Take every line from the data that has the word "start" in it.

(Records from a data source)
========================

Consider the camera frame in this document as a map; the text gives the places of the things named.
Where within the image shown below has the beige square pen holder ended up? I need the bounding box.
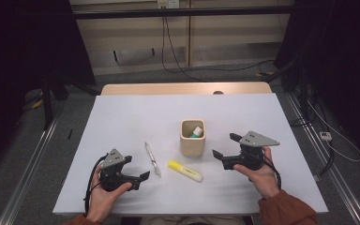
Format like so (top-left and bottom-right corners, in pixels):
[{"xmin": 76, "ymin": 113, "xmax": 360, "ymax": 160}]
[{"xmin": 179, "ymin": 118, "xmax": 206, "ymax": 158}]

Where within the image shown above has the yellow highlighter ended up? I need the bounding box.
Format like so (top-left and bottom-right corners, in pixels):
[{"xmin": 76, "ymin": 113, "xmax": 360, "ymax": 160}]
[{"xmin": 167, "ymin": 159, "xmax": 204, "ymax": 183}]

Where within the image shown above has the person's left hand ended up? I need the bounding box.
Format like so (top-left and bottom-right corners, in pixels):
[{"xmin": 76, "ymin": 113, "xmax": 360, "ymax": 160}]
[{"xmin": 87, "ymin": 165, "xmax": 133, "ymax": 223}]

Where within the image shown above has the white floor cable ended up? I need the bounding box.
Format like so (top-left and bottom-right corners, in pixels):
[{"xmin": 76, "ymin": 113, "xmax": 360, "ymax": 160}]
[{"xmin": 306, "ymin": 99, "xmax": 360, "ymax": 163}]

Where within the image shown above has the white green glue stick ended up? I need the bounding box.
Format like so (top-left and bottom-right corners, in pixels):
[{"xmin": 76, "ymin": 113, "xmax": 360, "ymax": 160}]
[{"xmin": 189, "ymin": 126, "xmax": 204, "ymax": 139}]

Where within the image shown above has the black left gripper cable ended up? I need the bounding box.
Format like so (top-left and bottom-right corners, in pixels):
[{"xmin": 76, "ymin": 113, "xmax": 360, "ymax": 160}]
[{"xmin": 83, "ymin": 154, "xmax": 109, "ymax": 217}]

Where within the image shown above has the black curtain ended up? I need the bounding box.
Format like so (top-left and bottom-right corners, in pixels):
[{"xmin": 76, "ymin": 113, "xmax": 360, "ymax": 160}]
[
  {"xmin": 275, "ymin": 0, "xmax": 360, "ymax": 170},
  {"xmin": 0, "ymin": 0, "xmax": 97, "ymax": 179}
]

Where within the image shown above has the white wall power outlet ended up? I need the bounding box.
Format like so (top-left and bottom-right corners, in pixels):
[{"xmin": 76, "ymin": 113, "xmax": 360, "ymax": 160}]
[{"xmin": 157, "ymin": 0, "xmax": 181, "ymax": 9}]

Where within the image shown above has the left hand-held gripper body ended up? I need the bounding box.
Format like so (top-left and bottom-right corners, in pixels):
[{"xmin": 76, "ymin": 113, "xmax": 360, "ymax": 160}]
[{"xmin": 98, "ymin": 148, "xmax": 131, "ymax": 192}]

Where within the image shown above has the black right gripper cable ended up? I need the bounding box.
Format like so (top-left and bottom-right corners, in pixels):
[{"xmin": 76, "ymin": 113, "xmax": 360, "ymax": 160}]
[{"xmin": 261, "ymin": 152, "xmax": 283, "ymax": 190}]

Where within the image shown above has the person's right hand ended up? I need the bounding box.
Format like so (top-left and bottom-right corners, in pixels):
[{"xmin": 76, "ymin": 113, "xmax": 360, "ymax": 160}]
[{"xmin": 233, "ymin": 146, "xmax": 280, "ymax": 200}]

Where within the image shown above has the white table cover sheet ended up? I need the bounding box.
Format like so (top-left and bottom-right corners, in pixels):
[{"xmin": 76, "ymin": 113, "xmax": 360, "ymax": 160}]
[{"xmin": 52, "ymin": 93, "xmax": 329, "ymax": 217}]

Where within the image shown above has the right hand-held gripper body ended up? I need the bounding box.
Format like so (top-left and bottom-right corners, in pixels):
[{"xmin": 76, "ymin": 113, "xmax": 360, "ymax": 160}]
[{"xmin": 239, "ymin": 130, "xmax": 280, "ymax": 172}]

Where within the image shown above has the black floor cable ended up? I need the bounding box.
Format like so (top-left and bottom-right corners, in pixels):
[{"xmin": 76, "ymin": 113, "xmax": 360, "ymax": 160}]
[{"xmin": 289, "ymin": 93, "xmax": 336, "ymax": 180}]

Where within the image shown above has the black hanging power cable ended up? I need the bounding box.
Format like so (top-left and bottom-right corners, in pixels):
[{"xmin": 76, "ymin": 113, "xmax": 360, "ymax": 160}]
[{"xmin": 160, "ymin": 15, "xmax": 276, "ymax": 83}]

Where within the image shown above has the clear ballpoint pen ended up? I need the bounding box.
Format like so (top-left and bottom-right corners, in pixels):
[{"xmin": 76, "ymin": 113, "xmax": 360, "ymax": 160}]
[{"xmin": 143, "ymin": 142, "xmax": 162, "ymax": 179}]

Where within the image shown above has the black horizontal metal bar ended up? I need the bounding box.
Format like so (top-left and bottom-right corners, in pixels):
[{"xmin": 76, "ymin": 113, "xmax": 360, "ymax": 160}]
[{"xmin": 73, "ymin": 5, "xmax": 294, "ymax": 21}]

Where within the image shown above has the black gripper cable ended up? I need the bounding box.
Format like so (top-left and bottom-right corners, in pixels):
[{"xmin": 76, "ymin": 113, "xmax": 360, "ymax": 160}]
[
  {"xmin": 83, "ymin": 154, "xmax": 109, "ymax": 217},
  {"xmin": 261, "ymin": 152, "xmax": 283, "ymax": 190}
]

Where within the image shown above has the metal floor rail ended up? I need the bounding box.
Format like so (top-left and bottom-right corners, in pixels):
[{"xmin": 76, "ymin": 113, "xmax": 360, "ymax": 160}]
[
  {"xmin": 0, "ymin": 115, "xmax": 60, "ymax": 225},
  {"xmin": 285, "ymin": 93, "xmax": 360, "ymax": 225}
]

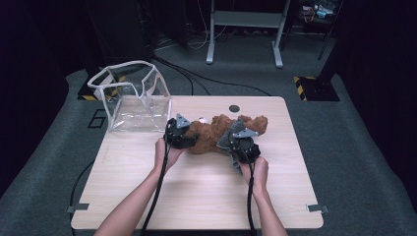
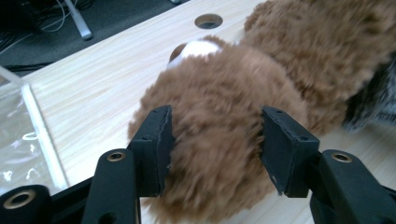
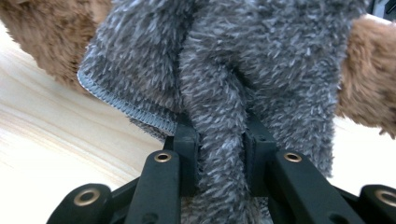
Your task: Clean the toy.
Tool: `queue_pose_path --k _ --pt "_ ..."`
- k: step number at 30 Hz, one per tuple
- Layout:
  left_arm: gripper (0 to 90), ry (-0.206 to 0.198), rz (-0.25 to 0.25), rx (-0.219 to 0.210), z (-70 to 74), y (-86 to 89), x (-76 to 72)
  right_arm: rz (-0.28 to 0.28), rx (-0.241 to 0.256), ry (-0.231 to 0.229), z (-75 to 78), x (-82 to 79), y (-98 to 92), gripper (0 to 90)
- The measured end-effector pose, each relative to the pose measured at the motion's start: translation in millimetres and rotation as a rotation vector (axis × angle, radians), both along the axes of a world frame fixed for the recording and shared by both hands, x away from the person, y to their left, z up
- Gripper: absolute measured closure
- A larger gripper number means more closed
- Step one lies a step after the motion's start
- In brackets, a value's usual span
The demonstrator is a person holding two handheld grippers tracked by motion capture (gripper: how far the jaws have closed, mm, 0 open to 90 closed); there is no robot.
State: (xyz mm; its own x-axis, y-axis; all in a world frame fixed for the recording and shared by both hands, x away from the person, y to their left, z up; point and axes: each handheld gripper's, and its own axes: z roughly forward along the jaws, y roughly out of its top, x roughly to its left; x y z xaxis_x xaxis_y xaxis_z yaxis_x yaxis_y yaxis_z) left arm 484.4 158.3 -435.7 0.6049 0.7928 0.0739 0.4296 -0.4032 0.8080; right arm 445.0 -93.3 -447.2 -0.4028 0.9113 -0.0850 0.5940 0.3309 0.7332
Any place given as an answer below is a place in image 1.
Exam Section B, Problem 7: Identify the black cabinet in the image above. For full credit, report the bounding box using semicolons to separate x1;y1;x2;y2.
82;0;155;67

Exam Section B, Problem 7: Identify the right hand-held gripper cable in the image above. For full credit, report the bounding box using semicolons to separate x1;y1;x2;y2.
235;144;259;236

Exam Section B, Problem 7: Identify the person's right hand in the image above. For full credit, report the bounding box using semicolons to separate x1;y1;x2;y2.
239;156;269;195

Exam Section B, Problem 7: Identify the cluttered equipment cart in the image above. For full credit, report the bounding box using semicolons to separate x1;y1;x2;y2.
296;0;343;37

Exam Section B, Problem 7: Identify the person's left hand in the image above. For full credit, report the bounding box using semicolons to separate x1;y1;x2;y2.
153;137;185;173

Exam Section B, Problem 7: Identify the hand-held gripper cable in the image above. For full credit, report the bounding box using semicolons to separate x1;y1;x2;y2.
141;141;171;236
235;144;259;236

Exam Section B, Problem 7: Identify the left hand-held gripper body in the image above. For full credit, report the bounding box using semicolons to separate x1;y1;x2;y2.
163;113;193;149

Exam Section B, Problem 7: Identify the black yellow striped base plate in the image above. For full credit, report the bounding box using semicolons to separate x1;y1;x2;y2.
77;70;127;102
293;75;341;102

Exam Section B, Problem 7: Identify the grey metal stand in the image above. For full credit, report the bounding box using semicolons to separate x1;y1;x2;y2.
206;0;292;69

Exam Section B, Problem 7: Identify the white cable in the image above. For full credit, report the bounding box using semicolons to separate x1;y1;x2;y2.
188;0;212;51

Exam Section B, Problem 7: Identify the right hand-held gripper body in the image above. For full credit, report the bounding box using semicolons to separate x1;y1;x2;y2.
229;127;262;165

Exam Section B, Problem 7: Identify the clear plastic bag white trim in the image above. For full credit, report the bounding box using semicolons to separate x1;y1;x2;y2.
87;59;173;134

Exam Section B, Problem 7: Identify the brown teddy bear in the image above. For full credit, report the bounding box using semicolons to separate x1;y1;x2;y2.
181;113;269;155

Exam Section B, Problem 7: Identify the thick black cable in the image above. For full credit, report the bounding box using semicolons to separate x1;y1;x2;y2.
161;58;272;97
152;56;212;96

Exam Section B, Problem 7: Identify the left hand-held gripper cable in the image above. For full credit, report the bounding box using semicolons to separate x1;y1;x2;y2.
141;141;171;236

========================

ANSWER TO THE EXERCISE
- The measured end-effector pose, each relative to the pose measured at the motion's start: translation in millimetres and rotation as a rotation vector (axis × angle, radians), both along the axes of a world frame fixed for the recording and shared by both hands, x away from the person, y to their left, z up
- Step one lies a step after the motion's start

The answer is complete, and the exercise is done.